According to Active.com, Thanksgiving is one of the busiest race days of the year, rivaling even the Fourth of July. There are plenty of runs to participate it, from beach runs to traditional marathons. Many of these races are short, typically in the five kilometer (5k) range. Check your local city or county website for local Turkey Trots, or search online for the nearest one in your area. And don't worry, there will be plenty of time for pumpkin pie since these races are held in the morning, before Thanksgiving dinner.

3. Diet-Friendly Dinner

Family recipes and signature dishes that have been passed down through generations are a classic Thanksgiving tradition. However, not all of these dishes are good for Uncle Joe's diabetes, or Aunt Jane's high cholesterol. For this year's Thanksgiving dinner, try whipping up some diet-friendly versions of your favorite Thanksgiving foods. If you can't bear to alter your great-grandmother's candied yams, just save a few extra yams and whip up a second dish without the marshmallows, sugar and maple syrup. Also think about creating dishes for guests who are vegetarian. Creating dishes that cater to all of your guests' dietary needs will

4. Get Active Before Dinner

Watching football is one of the most well-known Thanksgiving traditions, but you can take things to the next level and get everyone to be a little active before dinner with a family touch-football game. Family members who are less interested in watching football may be more inclined to participate in a family-friendly game where they can actually play. If your guests don't seem too enthusiastic about playing football, especially under adverse weather conditions, think of alternative activities that will get everyone up and moving before dinner. A biking trip, walk around the neighborhood or even a scavenger hunt are great ways to burn a few calories before filling up at dinner.

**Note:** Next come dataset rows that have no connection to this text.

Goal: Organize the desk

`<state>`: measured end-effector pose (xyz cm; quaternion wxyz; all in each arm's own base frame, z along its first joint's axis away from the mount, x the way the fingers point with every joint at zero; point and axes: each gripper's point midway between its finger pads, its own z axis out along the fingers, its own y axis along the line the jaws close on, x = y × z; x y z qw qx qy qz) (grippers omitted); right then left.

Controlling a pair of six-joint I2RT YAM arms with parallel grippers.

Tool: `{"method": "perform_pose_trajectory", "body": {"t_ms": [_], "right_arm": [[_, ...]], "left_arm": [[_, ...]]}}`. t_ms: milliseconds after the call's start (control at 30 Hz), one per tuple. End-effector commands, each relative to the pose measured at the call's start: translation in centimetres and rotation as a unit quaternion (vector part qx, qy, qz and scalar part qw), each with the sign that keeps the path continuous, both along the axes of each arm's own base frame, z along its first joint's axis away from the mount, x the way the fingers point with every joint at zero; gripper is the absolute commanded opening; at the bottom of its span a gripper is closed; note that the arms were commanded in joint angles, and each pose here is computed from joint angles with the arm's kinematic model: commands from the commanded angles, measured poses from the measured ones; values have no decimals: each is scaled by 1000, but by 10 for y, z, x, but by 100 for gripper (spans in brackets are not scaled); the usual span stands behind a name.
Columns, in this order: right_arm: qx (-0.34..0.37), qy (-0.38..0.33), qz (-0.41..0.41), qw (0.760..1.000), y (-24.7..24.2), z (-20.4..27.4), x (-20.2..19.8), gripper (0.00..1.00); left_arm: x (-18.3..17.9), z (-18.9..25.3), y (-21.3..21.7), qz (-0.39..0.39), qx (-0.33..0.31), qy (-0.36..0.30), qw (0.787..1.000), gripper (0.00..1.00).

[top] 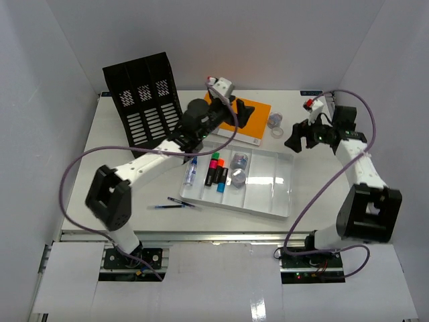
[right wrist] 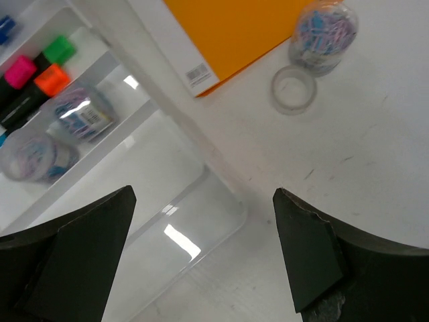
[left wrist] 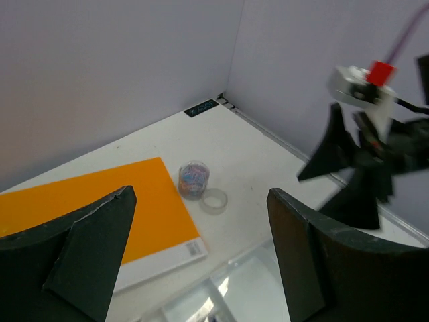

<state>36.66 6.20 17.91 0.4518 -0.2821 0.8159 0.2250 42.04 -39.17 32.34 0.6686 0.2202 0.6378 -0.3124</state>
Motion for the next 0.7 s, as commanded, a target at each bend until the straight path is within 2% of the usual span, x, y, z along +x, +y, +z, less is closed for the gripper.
{"method": "perform_pose_trajectory", "body": {"t_ms": [0,67,133,233,333,500,667], "right_arm": [[-60,20,-79,995,-7,-3,73,90],[-75,49,-103,991,3,-22,97,90],[-74,41,-116,990,13,-18,122,90],[-79,44,-129,987,26,-33,150,90],[-86,32,-146,985,29,-33,177,90],[-123,20,-171,977,25,-44,210,90],[-158,3,-181,971,21,-58,226,90]], "left_arm": [[-40,-47,70,-31,34,128,991,90],[-63,-64,108,-52,23,178,982,89],[-80,-77,135,-65,21,205,976,87],[-104,-91,172,-35,32,199,979,88],[-117,-86,181,-30,34,163,986,90],[-112,-96,192,-2,69,159,985,90],[-113,-94,195,3,66,157,985,90]]}}
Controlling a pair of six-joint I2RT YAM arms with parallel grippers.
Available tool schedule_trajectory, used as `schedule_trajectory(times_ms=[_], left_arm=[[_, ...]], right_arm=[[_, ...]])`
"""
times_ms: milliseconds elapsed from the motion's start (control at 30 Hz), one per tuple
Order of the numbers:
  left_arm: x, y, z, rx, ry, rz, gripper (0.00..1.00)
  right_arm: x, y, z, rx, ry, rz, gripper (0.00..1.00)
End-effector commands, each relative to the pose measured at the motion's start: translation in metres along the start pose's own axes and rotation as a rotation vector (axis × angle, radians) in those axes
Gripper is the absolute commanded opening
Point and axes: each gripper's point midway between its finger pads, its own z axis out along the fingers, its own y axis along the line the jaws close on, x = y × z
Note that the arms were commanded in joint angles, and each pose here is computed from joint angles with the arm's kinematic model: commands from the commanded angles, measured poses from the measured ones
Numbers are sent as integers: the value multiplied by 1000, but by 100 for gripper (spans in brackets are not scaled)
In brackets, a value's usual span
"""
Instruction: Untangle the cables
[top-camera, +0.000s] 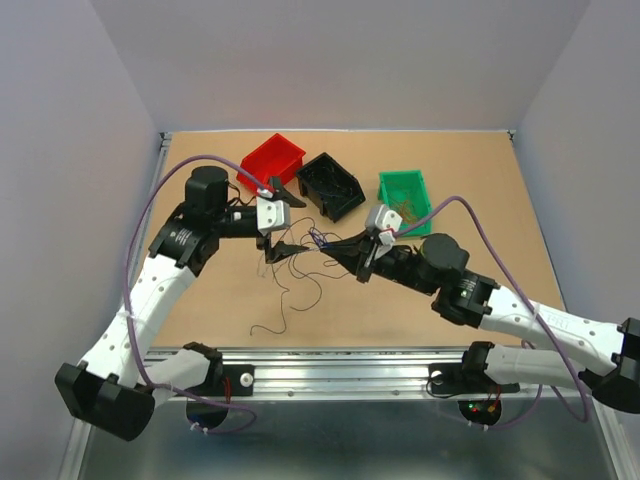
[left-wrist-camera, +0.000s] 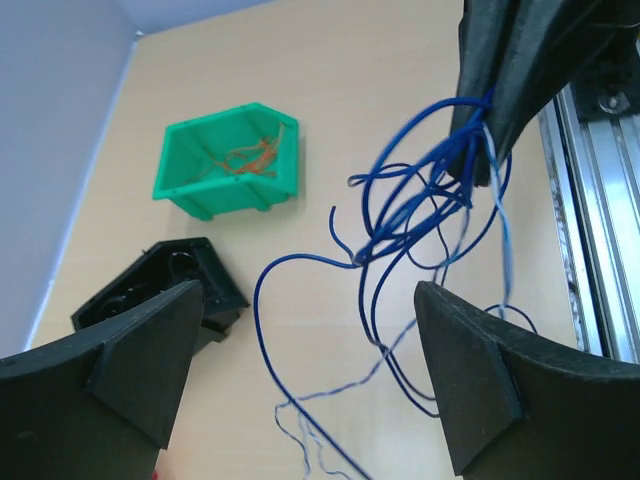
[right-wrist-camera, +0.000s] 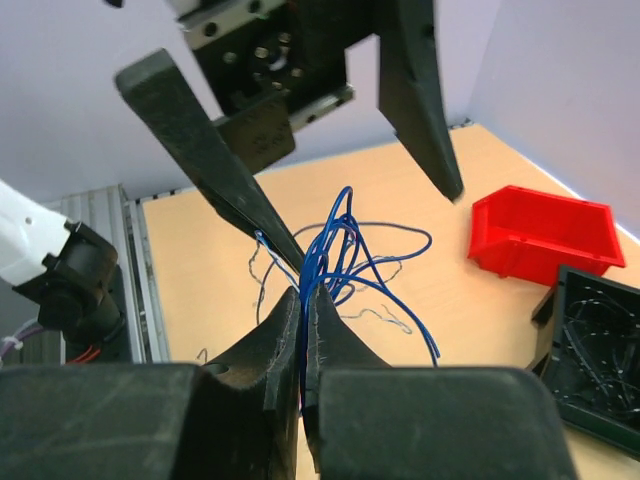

5. Serve the Meal in Courses

One of the reasons why people overeat on Thanksgiving is because they are able to stuff themselves with food that goes beyond their stomach's limitations. It's like everyone becomes a competitive eater on this one day in the year. Eating a massive amount of food at a rapid pace prevents the brain from sending signals to your body that it's full, allowing you to eat more and more without any problems.

Serving Thanksgiving dinner in set courses will allow people to properly digest and eat at a healthier pace. They will also be more inclined to actually chew their food, which will help with digestion. When people are trying to devour everything in sight, there is no time to talk between gobs of food in their gullets. A course meal will encourage your guests to share and converse, which is an important part of the Thanksgiving spirit. By the time you're ready to serve the main course, your guests should be nearly full, and are less likely to go overboard on the turkey and sides.